«SIMORGH» – Lucio Bukowski & Lionel Soulchildren (Chronique)

Certains rappeurs suivent un rythme de parution particulièrement soutenu. A côté de l’évidence Jul se trouve, par exemple, A2H : un album en avril 2016, un EP 8 titres en juin 2016, une summertape en août 2016 ainsi qu’une wintertape en février 2017. Cette démarche est aussi celle de l’étonnant Lucio Bukowski, du collectif lyonnais L’Animalerie.

En novembre dernier, Lucio proposait Hourvari. Moins de six mois plus tard, il est de retour aux affaires avec Simorgh, nouvel  opus dans  la carrière d’un artiste atypique. En effet, Lucio Bukowski n’est pas uniquement rappeur. Quand il n’est pas au micro, il écrit. Deux ouvrages sont mêmes prévus pour 2017. Un recueil de poèmes : « Je demeure paisible au travers de leurs gorges », (édition Les gens du blâme) ainsi qu’un essai sur l’ouvrage de Louis Calaferte, « Septentrion » ( éditions du Feu sacré).

Pour ce nouvel album, Lucio Bukowski s’est entouré d’une pointure pour la production. Lionel Soulchildren est la moitié de Souldchildren, un duo de beatmaker habitué des grands noms du rap français : Georgio, Youssoupha, Diam’s, Keny Arkana ou encore Flynt.

Simorgh (pour l’oiseau issu de la mythologie perse) s’ouvre sur « Aurore sur B612 » , du nom de l’astéroïde dont provient le Petit prince, héros du roman de Saint Exupéry. « Dessine moi un mouton » devient « dessine moi à mains levées le plan d’une bombe artisanale ». Ou comment transposer l’innocence d’un enfant dans une conjoncture marquée par l’angoisse, où l’on prie pour une tranquillité à la rareté croissante.

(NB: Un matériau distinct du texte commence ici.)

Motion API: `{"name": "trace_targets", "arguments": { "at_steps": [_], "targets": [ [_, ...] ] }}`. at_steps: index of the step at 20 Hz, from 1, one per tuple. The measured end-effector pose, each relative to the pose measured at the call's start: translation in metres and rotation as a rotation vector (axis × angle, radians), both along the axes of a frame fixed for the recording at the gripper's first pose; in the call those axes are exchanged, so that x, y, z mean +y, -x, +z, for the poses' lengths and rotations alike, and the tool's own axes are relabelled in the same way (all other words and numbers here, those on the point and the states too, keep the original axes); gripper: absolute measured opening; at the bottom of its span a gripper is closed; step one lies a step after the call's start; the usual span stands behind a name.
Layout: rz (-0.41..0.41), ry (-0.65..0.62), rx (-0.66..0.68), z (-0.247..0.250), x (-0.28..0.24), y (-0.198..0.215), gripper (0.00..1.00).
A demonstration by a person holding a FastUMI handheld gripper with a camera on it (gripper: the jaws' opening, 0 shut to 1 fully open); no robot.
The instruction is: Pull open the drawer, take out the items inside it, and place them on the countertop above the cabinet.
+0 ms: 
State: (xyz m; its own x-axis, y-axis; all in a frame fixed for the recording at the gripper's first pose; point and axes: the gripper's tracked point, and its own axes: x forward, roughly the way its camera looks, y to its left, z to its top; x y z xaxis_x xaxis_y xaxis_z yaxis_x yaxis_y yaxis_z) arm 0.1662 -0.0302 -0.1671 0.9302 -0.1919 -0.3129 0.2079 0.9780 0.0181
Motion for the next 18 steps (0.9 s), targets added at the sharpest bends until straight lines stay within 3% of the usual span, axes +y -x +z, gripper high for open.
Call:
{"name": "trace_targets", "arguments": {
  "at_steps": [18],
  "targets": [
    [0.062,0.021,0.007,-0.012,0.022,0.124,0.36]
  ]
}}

Simorgh est parfois sombre, parfois solaire, mais jamais naïf (voir « Arrêt Transylvanie » : « Etre heureux ou souffrir ? Mon capitaine les deux »). Comme à son habitude, Lucio ne boxe pas mais jongle brillamment avec les mots pour disserter sur une époque où la réflexion s’estompe sur l’autel de la spontanéité.  Mention spéciale pour «  Islero » , du nom du taureau assassin du torero Manolete, comme métaphore d’une société où « on ne comprend rien au présent, mais où on préfère les films futuristes ». Lucio y mobilise un flow saccadé, comme dicté par l’ambiance qu’il condamne « Estocade, soulèvement, Islero gloire à toi ! »

« Nyx » est l’occasion pour le rappeur lyonnais de mobiliser, via une personnification de la déesse de la nuit, une thématique déjà présente dans Hourvari : la futilité des festivités nocturnes. Le lyonnais dévoile la douleur qui est la sienne au moment de s’insérer dans un monde rempli de faux-semblants : « la couleur est traître, la douleur est belle, surement l’inverse » / «  quel est ce cadenas que je porte en mon centre ? »

Simorgh

Aurore sur B612
Flingue ou sonate
Islero
L’origine du monde
Divagation albâtre
Toutes directions
Clientes fidèles
Le chien, l’homme et le roi
Arrêt Transylvanie
Nyx

«Fais le à fond, affirme ta volonté mais d’un ton calme ». Aussi clivant qu’abouti, ce nouvel album de Lucio Bukowski possède (au grand minimum) deux vertus. Il permet, à l’instar des précédents projets du lyonnais, de préparer ses épreuves de cultures générales en écoutant du rap français. Par exemple, l’origine du monde renvoi au célébrissime tableau de Gustave Courbet. La question du commencement de l’humanité est traduite en des termes crus : « qui éjacula un soir dans l’origine du monde ? ».

Egalement, Lucio perpétue une de ses habitudes, trop rare chez les rappeurs contemporains : l’auteur de la prod est systématiquement cité et même associé au nom de l’artiste lorsqu’ il compose l‘intégralité de l’album. Ce procédé est peu fréquent, alors que le beatmaker participe à l’essence même d’un son. Nouvelle exemple pour placer définitivement le lyonnais en dehors des standards du milieu.